Context-dependency of marine biodiversity-ecosystem function relationships
Matt Bracken and Geoff Trussell
National Science Foundation, March 2010-February 2013
Because species mediate key biogeochemical processes and play unique ecological roles, changes in the diversity and composition of species in an ecosystem can alter how that system functions. A growing body of work has demonstrated that changes in biodiversity can have profound effects on the functioning of marine ecosystems. However, key unresolved issues remain with respect to relationships between marine biodiversity and ecosystem functioning. In particular, few studies have evaluated interactions between producer diversity and herbivore diversity, especially in the field. Furthermore, the vast majority of experiments have evaluated the consequences of biodiversity changes at only one location, so we currently have very little knowledge of how diversity-function relationships are modified by environmental context.

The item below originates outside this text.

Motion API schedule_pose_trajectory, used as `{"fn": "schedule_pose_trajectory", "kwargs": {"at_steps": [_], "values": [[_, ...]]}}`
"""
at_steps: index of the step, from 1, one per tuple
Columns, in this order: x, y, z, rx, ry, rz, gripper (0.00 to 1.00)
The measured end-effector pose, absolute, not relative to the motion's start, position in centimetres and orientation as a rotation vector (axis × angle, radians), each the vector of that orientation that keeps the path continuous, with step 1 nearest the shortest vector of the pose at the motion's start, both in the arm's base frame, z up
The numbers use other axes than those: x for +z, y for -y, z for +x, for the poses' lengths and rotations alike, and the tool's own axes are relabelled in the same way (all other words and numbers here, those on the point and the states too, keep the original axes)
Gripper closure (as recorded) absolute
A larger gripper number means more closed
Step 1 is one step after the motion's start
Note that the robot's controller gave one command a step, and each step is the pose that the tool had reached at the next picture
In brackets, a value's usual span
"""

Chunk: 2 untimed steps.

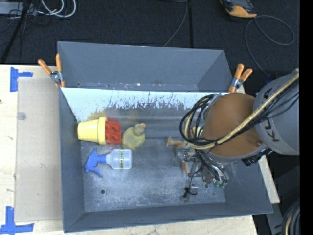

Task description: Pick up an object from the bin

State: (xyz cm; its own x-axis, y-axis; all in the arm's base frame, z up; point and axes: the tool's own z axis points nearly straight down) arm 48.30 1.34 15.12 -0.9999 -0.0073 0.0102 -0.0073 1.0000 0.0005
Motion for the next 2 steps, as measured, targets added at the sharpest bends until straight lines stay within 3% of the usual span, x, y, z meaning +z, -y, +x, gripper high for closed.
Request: {"fn": "schedule_pose_trajectory", "kwargs": {"at_steps": [1, 2], "values": [[15.5, -1.3, 48.5, -0.001, 3.139, 0.011, 0.00], [11.7, -4.5, 49.9, 0.001, 3.141, -0.001, 0.00]]}}
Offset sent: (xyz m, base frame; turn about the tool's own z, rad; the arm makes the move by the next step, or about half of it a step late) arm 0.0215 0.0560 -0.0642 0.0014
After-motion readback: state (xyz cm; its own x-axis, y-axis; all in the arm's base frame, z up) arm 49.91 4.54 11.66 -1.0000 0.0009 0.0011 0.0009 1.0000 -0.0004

We are examining, in the field, how environmental context shapes marine diversity-function relationships, and particularly the interaction between producer diversity and herbivory, at 9 rocky intertidal sites, 3 sites in each of 3 regions spanning 500 km of the New England coastline. These factorial experiments involve manipulations of seaweed diversity and grazer abundance at sites in the vicinity of East Point, Massachusetts; the Boothbay region of Maine; and Quoddy Head, Maine.

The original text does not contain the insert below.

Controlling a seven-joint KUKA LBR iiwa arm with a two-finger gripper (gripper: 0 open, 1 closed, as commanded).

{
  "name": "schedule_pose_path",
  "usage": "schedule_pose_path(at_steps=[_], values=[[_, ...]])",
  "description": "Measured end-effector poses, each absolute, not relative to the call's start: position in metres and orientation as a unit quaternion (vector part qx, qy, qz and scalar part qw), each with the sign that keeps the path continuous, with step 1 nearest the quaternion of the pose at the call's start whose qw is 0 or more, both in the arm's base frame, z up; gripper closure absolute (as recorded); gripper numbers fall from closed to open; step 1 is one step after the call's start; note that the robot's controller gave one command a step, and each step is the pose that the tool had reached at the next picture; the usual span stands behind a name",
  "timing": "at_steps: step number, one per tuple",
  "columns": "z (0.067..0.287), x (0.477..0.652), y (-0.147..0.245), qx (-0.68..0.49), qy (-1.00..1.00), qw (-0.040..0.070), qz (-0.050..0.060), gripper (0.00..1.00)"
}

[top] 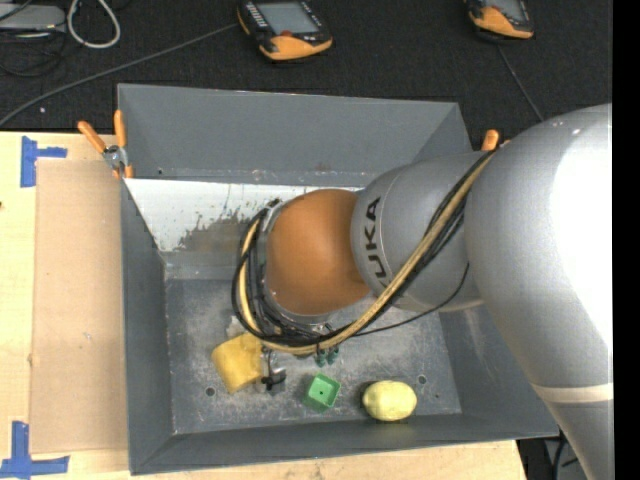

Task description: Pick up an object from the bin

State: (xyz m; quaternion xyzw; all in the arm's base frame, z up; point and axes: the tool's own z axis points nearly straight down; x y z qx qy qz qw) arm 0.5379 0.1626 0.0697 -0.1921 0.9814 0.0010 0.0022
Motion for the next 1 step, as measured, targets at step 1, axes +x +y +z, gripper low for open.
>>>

Influences of nonrandom biodiversity change on marine ecosystem functioning
Susan Williams and Matt Bracken
National Science Foundation, March 2006-February 2010
Because the diversity of species in an ecosystem is influenced by a variety of factors, it is important to understand both how diversity is altered by these factors and how the resulting changes in diversity influence the transformation and flux of energy and matter in that system. Historically, most research linking diversity and ecosystem-level processes was done in terrestrial ecosystems and used random assemblages of species to experimentally assess diversity’s influences on ecosystem functioning. While these previous studies suggested that diversity influences processes such as productivity, nutrient cycling, and energy flow, they did not evaluate the consequences of nonrandom changes in biodiversity associated with factors such as nutrient availability, consumers, biological invasions, abiotic stressors, local extinction, and habitat loss.

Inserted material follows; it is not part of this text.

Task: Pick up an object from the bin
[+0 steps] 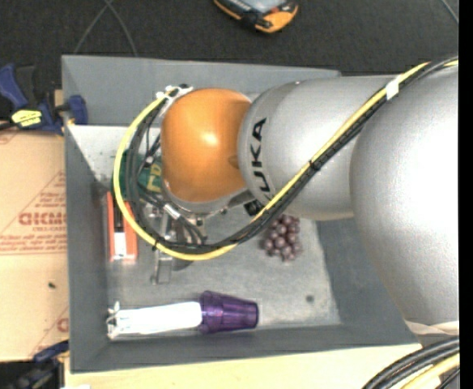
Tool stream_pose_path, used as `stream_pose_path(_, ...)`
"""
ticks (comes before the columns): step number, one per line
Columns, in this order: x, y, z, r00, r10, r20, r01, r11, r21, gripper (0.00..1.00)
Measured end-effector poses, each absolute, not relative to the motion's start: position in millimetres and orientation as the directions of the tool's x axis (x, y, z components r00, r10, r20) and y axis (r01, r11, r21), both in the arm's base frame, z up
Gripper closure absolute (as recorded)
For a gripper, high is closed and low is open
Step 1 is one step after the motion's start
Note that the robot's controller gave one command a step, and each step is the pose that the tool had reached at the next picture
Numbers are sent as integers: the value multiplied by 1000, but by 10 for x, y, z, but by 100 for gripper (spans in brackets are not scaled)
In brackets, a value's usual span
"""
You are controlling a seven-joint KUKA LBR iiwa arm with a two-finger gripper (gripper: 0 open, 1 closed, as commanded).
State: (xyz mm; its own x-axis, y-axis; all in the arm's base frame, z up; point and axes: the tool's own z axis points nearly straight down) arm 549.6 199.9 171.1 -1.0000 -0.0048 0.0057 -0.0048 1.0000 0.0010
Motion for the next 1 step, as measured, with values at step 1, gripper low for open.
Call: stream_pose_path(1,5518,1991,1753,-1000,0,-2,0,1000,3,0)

We studied the consequences of nonrandom biodiversity changes by conducting observations and experimental manipulations of intertidal seaweed assemblages to determine the influences of abiotic stress, consumers, and nutrients on diversity (Williams et al. 2013). Rocky intertidal seaweeds are an optimal study system for evaluating these effectors of biodiversity change, as previous research by ourselves and others has demonstrated dramatic impacts of disturbance, herbivory, and nutrient availability on seaweed diversity. We performed complementary field and laboratory experiments in the Bodega Marine Reserve and at the Bodega Marine Laboratory on the northern California coast to assess the influences of these nonrandom biodiversity changes on ecosystem-level processes, including seaweeds’ growth, photosynthesis, and nutrient uptake rates (Bracken et al. 2008, Bracken et al. 2011).